Estimulada por leitores que me descreveram “histórias de mães”, este título de meu último artigo, narro agora, casos em que o coração de mãe, está sempre à frente da própria razão. A razão (o cérebro), já assegurava Schopenhauer, “é uma maneira de expressão da vontade do mundo. Mais aberto ou utilitarismo, ao tecnicismo e às ciências”. Já o coração digo eu, é a vontade como expressão do transcendente. Transpira pelos poros da alma sentimentos generosos, impetuosos e dignificantes.
Trilogia de adjetivos imprescindíveis para definir o intimo do ser humano. O perigo são os egos inflados. Estes são como uma enfermidade lenta. Como o câncer. Sem perceber já se encontra em metástese. Em estado terminal. É o ego cheio de si, o assassino da razão. Em sua cegueira, não percebe a diferença entre os vocábulos, utilidade e útil.
O primeiro o utilitarismo, significa o usar de outros por certo tempo sendo descartável a qualquer momento. Já o útil, são as coisas que servem e que perduram e entram na história. Como o coração das mães que passo a relatar. Um jornalista, José Luiz Descalzo, premiado várias vezes com prêmio Planeta (Espanha), contou que nascido em aldeia pobre, chamada Astorga, recordava uma cena de sua mãe, aldeã a criar sozinha (viúva), seus cinco filhos nos anos cinqüenta.
“Quando nevava e a camada de neve ultrapassava os quinze centímetros sobre o solo, minha mãe nos levava á missa aos domingos pela manhã. Levava-nos enfileirados, de mãos dadas e ela a frente. Eramos uma corrente inquebrantável de mãos enluvadas um atrás do outro. E ouvíamos sua voz de comando, envolvida em afeto cuidadoso: Pisem aonde eu pisar! Onde as marcas de meus sapatos ficarem! Com isso indicava, que se pisasse em alguma vala, seria o escudo.
Reteria os perigos. Eliminaria os obstáculos. Sentíamo-nos seguros. No entanto, somente adultos percebemos, quão grandioso e heróico era seu coração de mãe”. A outra história de mães, que vou me referir li na “Folha de S. Paulo” num artigo de autoria de José Sarney. O caso é sobre a Santa Padroeira de um pequeno município á margem do rio Parnaíba, Nossa Senhora das Dores.
Era chegada a Semana Santa. O comércio local com antecedência de um ano sempre encomendava o bacalhau, para a época. O navio atravessava o oceano – vinha de Portugal – e em Parnaíba apanhava “gaiolas” a distribuir a mercadoria. No entanto, naquele ano, ocorreu um terrível atraso nos navios e o bacalhau chegou logo depois da Semana Santa. Ninguém mais tinha motivo para comprá-lo.

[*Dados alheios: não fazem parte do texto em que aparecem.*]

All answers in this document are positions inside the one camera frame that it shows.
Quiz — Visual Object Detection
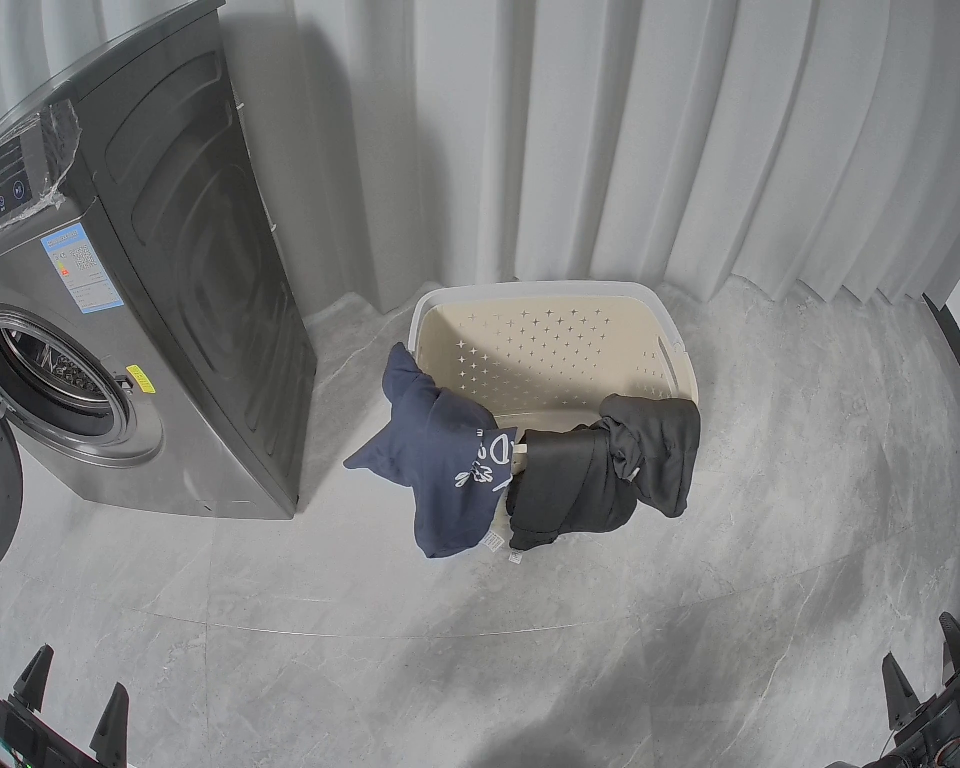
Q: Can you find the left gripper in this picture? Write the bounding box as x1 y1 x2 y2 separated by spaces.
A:
0 644 131 768

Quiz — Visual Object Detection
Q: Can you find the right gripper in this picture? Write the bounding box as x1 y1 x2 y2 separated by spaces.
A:
881 612 960 765

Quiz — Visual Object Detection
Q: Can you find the washing machine door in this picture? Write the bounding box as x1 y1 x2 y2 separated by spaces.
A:
0 391 26 564

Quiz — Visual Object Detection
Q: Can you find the grey washing machine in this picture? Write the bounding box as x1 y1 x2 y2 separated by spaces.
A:
0 0 318 522

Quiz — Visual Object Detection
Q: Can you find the cream laundry basket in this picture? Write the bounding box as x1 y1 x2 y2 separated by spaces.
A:
408 281 703 485

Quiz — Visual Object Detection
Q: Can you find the dark grey garment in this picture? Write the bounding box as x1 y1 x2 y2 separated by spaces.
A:
597 393 703 519

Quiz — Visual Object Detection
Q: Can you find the black garment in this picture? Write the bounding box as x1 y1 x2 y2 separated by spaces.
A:
505 424 640 554

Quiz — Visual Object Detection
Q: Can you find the dark blue T-shirt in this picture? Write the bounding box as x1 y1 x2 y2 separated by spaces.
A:
343 342 523 561

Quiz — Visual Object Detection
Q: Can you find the white curtain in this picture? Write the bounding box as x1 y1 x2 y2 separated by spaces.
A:
294 0 960 317
0 0 198 115

O comércio de alimentos ameaçado de falência e conseqüentemente a derrocada da economia local. O prefeito como que oriundo de uma peça do dramaturgo satírico Dias Gomes, procurou em comitiva de empresários, o vigário, para evitar a quebra e tragédia econômica.
Levaram, por escrito, um pedido à Virgem das Dores que como madrinha, tinha a obrigação de zelar pelos seus protegidos, (afinal madrinha, deriva-se do latim, a significar mãezinha). Que se fizesse uma nova Semana Santa! E assim foi feito. Os comerciantes salvaram-se. O povo rezou por mais sete dias. E a padroeira N. S. das Dores percorreu novamente o trajeto da procissão, com os setes punhais cravados no coração em prol daquela gente confiante em seu intimo de mãe.
Assim mesmo, é o coração de milhões de mães espalhados pelo mundo. Muitas vezes nem percebem que são usadas (mero utilitarismo, pós-modernista), para o alcance de ambições ás vezes inconfessáveis). Coração de mãe é assim mesmo. Pedido de filho, mesmo adulto, fica no mesmo patamar do horário infalível, da mamadeira. Caso contrário, o choro. Pedido de filho – seja qual idade – é dever de honra. Afinal coração de mãe, não é sólido.
É liquefeito. Como o milagre de sangue de Cristo de São Genaro em Lanciano. É efervescente. Com as alegrias ou raivas do rebento. Coração de mãe, não se move de modo científico, em sístole e diástole. Nem em ritmo matemático. Coração de mãe apenas vibra, e pulsa e canta e em tudo crê. Mesmo contra todas as desmemorias e todas as incompreensões. A Virgem das Dores do Parnaíba que o diga.